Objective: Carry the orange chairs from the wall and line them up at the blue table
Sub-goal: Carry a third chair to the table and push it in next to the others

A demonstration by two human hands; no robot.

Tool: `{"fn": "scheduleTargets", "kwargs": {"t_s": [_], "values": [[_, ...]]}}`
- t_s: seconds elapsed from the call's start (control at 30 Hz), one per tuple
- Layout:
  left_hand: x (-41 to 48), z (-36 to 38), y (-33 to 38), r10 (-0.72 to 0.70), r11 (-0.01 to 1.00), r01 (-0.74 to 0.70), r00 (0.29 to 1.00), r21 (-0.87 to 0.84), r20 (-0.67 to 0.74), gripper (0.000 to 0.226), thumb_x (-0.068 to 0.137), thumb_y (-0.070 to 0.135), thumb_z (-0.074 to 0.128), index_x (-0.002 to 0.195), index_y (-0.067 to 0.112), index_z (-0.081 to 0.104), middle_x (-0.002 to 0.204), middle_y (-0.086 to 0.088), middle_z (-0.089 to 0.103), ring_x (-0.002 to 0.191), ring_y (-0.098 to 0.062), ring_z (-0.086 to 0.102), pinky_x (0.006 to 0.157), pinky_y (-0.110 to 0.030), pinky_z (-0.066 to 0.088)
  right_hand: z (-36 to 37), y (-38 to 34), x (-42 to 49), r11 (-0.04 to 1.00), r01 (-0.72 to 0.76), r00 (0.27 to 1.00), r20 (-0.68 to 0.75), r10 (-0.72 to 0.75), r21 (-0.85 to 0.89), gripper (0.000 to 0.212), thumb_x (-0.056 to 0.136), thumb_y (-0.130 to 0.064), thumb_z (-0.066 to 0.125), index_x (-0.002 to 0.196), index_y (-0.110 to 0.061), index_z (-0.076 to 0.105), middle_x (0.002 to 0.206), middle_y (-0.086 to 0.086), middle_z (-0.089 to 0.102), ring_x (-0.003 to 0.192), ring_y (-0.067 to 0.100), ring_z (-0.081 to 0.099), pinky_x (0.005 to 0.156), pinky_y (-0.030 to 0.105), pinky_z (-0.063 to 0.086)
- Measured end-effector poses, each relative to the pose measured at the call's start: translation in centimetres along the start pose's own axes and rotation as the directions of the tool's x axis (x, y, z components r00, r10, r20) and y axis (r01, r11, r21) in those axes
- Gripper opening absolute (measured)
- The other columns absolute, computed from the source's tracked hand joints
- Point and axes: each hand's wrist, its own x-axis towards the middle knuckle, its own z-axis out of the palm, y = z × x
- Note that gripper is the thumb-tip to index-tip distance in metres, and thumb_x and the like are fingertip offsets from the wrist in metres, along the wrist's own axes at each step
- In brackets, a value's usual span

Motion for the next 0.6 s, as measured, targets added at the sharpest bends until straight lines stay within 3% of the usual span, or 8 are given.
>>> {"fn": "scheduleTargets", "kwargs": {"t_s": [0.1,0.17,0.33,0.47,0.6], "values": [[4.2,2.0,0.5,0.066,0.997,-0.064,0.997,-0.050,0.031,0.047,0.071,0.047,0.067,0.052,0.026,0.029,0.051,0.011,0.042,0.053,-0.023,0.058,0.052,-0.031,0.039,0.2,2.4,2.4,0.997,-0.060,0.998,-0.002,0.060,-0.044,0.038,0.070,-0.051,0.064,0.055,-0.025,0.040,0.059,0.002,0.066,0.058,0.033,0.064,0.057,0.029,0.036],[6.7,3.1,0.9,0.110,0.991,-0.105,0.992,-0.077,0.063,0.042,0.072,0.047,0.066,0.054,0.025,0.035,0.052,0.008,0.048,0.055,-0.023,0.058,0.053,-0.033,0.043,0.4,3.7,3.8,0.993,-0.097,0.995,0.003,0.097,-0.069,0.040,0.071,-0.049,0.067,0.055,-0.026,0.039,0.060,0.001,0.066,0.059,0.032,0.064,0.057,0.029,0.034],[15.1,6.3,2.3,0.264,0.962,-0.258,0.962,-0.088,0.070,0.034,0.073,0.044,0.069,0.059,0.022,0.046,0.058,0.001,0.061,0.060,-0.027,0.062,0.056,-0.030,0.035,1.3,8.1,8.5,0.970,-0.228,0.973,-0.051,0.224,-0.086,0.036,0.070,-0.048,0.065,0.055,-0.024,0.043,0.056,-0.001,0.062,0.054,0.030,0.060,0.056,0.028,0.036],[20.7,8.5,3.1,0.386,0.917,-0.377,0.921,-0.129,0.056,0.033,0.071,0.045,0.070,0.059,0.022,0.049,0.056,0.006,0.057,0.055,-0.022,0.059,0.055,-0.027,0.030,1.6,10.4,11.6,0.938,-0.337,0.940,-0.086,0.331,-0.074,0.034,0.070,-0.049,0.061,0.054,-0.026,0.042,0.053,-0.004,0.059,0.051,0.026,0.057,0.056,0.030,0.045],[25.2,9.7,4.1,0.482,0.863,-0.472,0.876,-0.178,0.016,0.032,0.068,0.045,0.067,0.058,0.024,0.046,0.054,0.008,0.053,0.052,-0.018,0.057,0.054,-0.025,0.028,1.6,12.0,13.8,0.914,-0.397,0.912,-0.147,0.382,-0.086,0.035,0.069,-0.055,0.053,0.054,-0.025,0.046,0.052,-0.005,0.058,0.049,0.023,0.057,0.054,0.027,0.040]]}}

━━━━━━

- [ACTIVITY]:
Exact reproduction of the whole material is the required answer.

- [SOLUTION FOR THIS PROBLEM]:
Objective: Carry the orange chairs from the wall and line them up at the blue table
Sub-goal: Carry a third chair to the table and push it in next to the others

A demonstration by two human hands; no robot.

Tool: `{"fn": "scheduleTargets", "kwargs": {"t_s": [_], "values": [[_, ...]]}}`
- t_s: seconds elapsed from the call's start (control at 30 Hz), one per tuple
- Layout:
  left_hand: x (-41 to 48), z (-36 to 38), y (-33 to 38), r10 (-0.72 to 0.70), r11 (-0.01 to 1.00), r01 (-0.74 to 0.70), r00 (0.29 to 1.00), r21 (-0.87 to 0.84), r20 (-0.67 to 0.74), gripper (0.000 to 0.226), thumb_x (-0.068 to 0.137), thumb_y (-0.070 to 0.135), thumb_z (-0.074 to 0.128), index_x (-0.002 to 0.195), index_y (-0.067 to 0.112), index_z (-0.081 to 0.104), middle_x (-0.002 to 0.204), middle_y (-0.086 to 0.088), middle_z (-0.089 to 0.103), ring_x (-0.002 to 0.191), ring_y (-0.098 to 0.062), ring_z (-0.086 to 0.102), pinky_x (0.006 to 0.157), pinky_y (-0.110 to 0.030), pinky_z (-0.066 to 0.088)
  right_hand: z (-36 to 37), y (-38 to 34), x (-42 to 49), r11 (-0.04 to 1.00), r01 (-0.72 to 0.76), r00 (0.27 to 1.00), r20 (-0.68 to 0.75), r10 (-0.72 to 0.75), r21 (-0.85 to 0.89), gripper (0.000 to 0.212), thumb_x (-0.056 to 0.136), thumb_y (-0.130 to 0.064), thumb_z (-0.066 to 0.125), index_x (-0.002 to 0.196), index_y (-0.110 to 0.061), index_z (-0.076 to 0.105), middle_x (0.002 to 0.206), middle_y (-0.086 to 0.086), middle_z (-0.089 to 0.102), ring_x (-0.003 to 0.192), ring_y (-0.067 to 0.100), ring_z (-0.081 to 0.099), pinky_x (0.005 to 0.156), pinky_y (-0.030 to 0.105), pinky_z (-0.063 to 0.086)
- Measured end-effector poses, each relative to the pose measured at the call's start: translation in centimetres along the start pose's own axes and rotation as the directions of the tool's x axis (x, y, z components r00, r10, r20) and y axis (r01, r11, r21) in those axes
- Gripper opening absolute (measured)
- The other columns absolute, computed from the source's tracked hand joints
- Point and axes: each hand's wrist, its own x-axis towards the middle knuckle, its own z-axis out of the palm, y = z × x
- Note that gripper is the thumb-tip to index-tip distance in metres, and thumb_x and the like are fingertip offsets from the wrist in metres, along the wrist's own axes at each step
- In brackets, a value's usual span

Motion for the next 0.6 s, as measured, targets added at the sharpest bends until straight lines stay within 3% of the usual span, or 8 are given.
>>> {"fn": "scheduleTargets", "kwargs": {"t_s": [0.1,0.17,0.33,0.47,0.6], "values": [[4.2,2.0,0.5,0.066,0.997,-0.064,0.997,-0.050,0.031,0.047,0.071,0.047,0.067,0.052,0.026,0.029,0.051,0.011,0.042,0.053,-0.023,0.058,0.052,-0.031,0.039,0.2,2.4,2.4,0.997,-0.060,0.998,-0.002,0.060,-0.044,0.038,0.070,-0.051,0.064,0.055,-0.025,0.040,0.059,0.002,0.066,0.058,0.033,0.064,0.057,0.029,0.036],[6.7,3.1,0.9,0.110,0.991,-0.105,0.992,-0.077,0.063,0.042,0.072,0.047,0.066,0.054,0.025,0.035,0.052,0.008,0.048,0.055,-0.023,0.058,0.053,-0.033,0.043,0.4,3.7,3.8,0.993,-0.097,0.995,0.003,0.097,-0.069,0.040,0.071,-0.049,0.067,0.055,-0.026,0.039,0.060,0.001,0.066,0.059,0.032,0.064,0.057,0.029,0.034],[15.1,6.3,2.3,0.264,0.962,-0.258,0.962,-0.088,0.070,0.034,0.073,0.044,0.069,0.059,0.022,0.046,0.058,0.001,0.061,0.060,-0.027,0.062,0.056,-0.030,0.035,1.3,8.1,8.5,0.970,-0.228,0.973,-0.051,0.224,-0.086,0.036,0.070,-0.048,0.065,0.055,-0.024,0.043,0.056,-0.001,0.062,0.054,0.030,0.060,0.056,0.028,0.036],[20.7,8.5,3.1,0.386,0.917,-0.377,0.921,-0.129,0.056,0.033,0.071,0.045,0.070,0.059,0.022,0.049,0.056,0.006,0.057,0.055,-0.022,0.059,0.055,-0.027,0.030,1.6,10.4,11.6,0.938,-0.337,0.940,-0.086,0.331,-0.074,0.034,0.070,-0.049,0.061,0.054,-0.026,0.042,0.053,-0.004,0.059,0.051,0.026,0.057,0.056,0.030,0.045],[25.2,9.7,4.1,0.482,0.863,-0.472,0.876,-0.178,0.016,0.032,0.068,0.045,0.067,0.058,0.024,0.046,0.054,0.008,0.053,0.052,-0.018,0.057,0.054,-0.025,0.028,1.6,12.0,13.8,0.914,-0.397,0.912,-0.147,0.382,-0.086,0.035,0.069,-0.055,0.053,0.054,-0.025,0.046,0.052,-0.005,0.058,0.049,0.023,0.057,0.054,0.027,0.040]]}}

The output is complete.